In today's electronic environment, associations need to use e-mail's ability to connect members, staff, vendors, and buyers to remain relevant. But e-mail use also raises various legal issues:
- Do association managers have a right to monitor staff e-mail?
- Do staff have a right to privacy?
- If management monitors staff e-mail, must they inform the staff?
- May staffers use passwords and encryption to prevent management from gaining access to and deciphering their e-mail?
At the moment, the answers are yes, no, no, and no, according to the issue's sparse legal history. But regardless of what is or is not legal, the best way for an organization to protect itself is to set a written policy on electronic communications.
What The Courts Say
The top 200 Fortune 500 companies in North America will generate an estimated 14 billion messages this year, according to Andre Bacard's Computer Privacy Handbook, 1995. The sudden growth and widespread use of e-mail has received the attention of the nation's courts and legislatures. Anne Wells Branscomb, in Who Owns Information? presents some representative anecdotes.
At Epson America, Inc., an e-mail system administrator was fired for objecting to the company's surreptitious e-mail monitoring. When she and other employees sued Epson, the lower court dismissed their case. Even though Epson won that round, consider the litigation cost, the impact on stock-holders and image, and the employee relationships Epson has jeopardized.

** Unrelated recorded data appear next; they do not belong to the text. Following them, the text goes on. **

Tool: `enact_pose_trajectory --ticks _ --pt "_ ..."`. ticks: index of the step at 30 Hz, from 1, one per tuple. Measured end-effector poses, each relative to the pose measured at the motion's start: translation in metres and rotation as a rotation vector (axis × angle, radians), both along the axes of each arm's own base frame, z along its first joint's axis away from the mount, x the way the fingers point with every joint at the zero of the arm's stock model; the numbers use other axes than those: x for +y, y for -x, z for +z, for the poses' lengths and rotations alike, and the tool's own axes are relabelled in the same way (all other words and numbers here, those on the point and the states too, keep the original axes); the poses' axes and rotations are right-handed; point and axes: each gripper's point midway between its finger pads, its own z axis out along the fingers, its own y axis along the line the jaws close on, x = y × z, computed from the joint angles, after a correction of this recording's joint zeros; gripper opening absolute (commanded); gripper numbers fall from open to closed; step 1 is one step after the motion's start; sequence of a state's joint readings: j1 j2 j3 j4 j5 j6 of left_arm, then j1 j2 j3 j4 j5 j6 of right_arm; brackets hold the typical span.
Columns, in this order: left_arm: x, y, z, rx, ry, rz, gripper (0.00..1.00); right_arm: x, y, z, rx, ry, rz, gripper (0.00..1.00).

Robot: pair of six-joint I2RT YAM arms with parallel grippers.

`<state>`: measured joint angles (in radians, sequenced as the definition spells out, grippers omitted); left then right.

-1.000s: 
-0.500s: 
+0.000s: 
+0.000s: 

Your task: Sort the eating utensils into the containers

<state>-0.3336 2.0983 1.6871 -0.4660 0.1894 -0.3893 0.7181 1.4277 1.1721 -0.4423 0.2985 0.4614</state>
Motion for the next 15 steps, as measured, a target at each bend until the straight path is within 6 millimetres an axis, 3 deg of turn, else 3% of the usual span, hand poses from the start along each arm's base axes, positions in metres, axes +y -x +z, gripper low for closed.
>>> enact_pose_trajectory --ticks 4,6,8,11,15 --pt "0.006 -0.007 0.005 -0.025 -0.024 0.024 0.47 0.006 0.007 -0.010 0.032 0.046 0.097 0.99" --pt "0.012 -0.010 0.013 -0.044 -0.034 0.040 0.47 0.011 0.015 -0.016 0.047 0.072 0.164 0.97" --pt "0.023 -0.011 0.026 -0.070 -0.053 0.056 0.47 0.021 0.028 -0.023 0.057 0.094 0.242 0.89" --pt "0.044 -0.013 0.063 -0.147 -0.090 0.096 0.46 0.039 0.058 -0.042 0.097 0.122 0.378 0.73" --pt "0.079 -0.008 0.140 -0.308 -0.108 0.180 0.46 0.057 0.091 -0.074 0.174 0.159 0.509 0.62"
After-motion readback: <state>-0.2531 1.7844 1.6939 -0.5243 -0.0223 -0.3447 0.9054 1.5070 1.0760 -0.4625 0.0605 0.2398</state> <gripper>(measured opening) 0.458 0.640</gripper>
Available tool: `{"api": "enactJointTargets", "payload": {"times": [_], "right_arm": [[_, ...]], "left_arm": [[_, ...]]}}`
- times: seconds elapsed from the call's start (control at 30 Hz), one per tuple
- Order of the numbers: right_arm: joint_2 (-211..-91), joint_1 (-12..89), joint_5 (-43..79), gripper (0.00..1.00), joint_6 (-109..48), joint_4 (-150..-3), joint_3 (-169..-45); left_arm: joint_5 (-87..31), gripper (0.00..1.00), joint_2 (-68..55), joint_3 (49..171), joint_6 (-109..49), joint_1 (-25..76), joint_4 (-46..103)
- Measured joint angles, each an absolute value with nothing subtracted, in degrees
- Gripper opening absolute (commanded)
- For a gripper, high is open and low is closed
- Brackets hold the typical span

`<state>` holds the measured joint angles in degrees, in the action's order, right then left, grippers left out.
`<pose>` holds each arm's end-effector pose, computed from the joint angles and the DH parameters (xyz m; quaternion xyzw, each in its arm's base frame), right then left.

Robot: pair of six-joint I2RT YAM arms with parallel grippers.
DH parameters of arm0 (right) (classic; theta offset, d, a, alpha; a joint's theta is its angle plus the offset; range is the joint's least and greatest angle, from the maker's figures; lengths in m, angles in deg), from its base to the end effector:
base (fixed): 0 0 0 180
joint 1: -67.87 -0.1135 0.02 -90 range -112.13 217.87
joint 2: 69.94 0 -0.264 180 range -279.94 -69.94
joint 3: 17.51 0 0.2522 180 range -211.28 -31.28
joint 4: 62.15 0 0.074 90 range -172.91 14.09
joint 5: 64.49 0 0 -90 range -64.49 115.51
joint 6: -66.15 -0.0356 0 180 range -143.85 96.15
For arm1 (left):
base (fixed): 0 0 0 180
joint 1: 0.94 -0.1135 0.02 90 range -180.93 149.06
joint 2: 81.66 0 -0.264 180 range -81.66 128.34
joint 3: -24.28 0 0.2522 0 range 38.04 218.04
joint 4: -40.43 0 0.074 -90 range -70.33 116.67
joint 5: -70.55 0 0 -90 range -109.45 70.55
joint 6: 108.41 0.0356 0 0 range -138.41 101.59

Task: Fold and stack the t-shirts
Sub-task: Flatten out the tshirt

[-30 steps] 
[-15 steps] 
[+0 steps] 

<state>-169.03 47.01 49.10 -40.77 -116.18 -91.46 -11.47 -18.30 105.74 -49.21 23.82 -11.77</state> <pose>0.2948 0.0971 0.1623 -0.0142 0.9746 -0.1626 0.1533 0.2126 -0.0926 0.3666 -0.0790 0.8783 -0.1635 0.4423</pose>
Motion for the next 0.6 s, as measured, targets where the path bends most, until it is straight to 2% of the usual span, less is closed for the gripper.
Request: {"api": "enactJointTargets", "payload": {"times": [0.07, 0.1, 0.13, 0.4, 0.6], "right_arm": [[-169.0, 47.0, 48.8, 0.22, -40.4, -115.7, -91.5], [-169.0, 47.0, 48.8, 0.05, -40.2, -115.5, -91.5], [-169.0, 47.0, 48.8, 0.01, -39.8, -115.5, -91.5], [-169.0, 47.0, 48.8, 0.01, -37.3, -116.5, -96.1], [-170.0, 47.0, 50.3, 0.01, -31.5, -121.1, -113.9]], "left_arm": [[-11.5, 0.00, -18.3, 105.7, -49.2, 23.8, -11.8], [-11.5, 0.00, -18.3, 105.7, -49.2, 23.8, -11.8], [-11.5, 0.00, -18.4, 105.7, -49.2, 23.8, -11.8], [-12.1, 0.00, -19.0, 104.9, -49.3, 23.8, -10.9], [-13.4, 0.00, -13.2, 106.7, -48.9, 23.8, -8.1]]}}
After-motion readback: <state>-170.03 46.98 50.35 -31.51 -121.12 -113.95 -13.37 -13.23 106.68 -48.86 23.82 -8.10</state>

In Bourke v. Nissan Motors Corp., the plaintiff was fired for sending personal messages, some of which contained sexual material, through the company's in-house system. She sued for invasion of privacy and wrongful termination, and lost. The court emphasized that company employees agreed to use the computer systems for company business only, and knew the company monitored messages.
Bacard cites a Columbia University report noting that two-thirds of managers surveyed monitor their employees' e-mail, and most do so surreptitiously. Thus, he says, "employees have no idea of whether they are being monitored, nor of what the company does with the data about them."
Setting A Policy
Today, most scholars and cyberlaw lawyers agree that an employee cannot expect privacy in the workplace. Ordinarily there is no legal impediment to management's monitoring of employee electronic communications, and typically, management has no duty to divulge such activity.
But management subjects itself to litigation, disharmony, and potential liability when it fails to establish workable, common-sense policies that balance legal with nonlegal considerations, such as the culture of the workplace, the organization's needs, the risks it faces, and the role of electronic communication.
At the very least, organizations that monitor their staff's e-mail should tell them. They also should consider using outside legal assistance for formulating and articulating policies, enforcement, and administration. The policy developers should ask the following questions:
- Why are we monitoring our employees?
- How can we best do it?
- Who should conduct the surveillance?
- What reasons will justify revealing monitored information to others?
- How should the association use the information it obtains?
The development of an electronic communication policy will enable organizations to recognize risks, avoid conflicts, and discover positive opportunities for growth into cyberspace.